What do the parameters of the csvIterator mean in Mallet?


I am using mallet topic modelling sample code and though it runs fine, I would like to know what the parameters of this statement actually mean?

instances.addThruPipe(new CsvIterator(new FileReader(dataFile),
                                      "(\\w+)\\s+(\\w+)\\s+(.*)",
                                      3, 2, 1)  // (data, target, name) field indices                    
                     );

Solution

  • From the documentation:

    This iterator, perhaps more properly called a Line Pattern Iterator, reads through a file and returns one instance per line, based on a regular expression.

    If you have data of the form

    [name] [label] [data]

    The call you are interested in is

    CsvIterator(java.io.Reader input, java.lang.String lineRegex, 
                int dataGroup, int targetGroup, int uriGroup) 
    

    The first parameter is how data is read in, like a file reader or a string reader. The second parameter is the regex that is used to extract data from each line that's read from the reader. In your example, you've got (\\w+)\\s+(\\w+)\\s+(.*) which translates to:

    • 1 or more alphanumeric characters (capture group, this is the name of the instance), followed by
    • 1 or more whitespace character (tab, space, ..), followed by
    • 1 or more alphanumeric characters (capture group, this is the label/target), followed by
    • 1 or more whitespace character (tab, space, ..), followed by
    • 0 or more characters (this is the data)

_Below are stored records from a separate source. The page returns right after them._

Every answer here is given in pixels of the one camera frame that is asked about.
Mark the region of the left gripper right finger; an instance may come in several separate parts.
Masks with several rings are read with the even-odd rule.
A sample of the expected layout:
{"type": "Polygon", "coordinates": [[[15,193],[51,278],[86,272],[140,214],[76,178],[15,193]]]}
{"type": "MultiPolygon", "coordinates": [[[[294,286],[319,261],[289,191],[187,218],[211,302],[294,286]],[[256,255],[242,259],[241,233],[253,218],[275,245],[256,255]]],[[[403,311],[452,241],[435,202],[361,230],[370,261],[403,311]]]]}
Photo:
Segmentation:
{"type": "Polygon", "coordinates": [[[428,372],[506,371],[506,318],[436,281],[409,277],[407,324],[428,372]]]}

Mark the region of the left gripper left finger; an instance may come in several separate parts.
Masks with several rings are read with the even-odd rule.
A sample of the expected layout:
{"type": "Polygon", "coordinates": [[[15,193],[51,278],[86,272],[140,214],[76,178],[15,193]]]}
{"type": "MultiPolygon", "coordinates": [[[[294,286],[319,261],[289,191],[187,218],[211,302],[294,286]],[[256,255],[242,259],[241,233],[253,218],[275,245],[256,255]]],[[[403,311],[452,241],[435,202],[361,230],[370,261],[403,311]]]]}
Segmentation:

    The numbers 3, 2, 1 indicate the data comes last, the target comes second, and the name comes first. The regex basically ensures the format of each line is as stated in the documentation:

    test1 spam Wanna buy viagra?
    test2 not-spam Hello, are you busy on Sunday?
    

    CsvIterator is a terrible name, because it is not actually comma-separated values that this class reads in, it is whitespace-separated (space, tab, ...) values.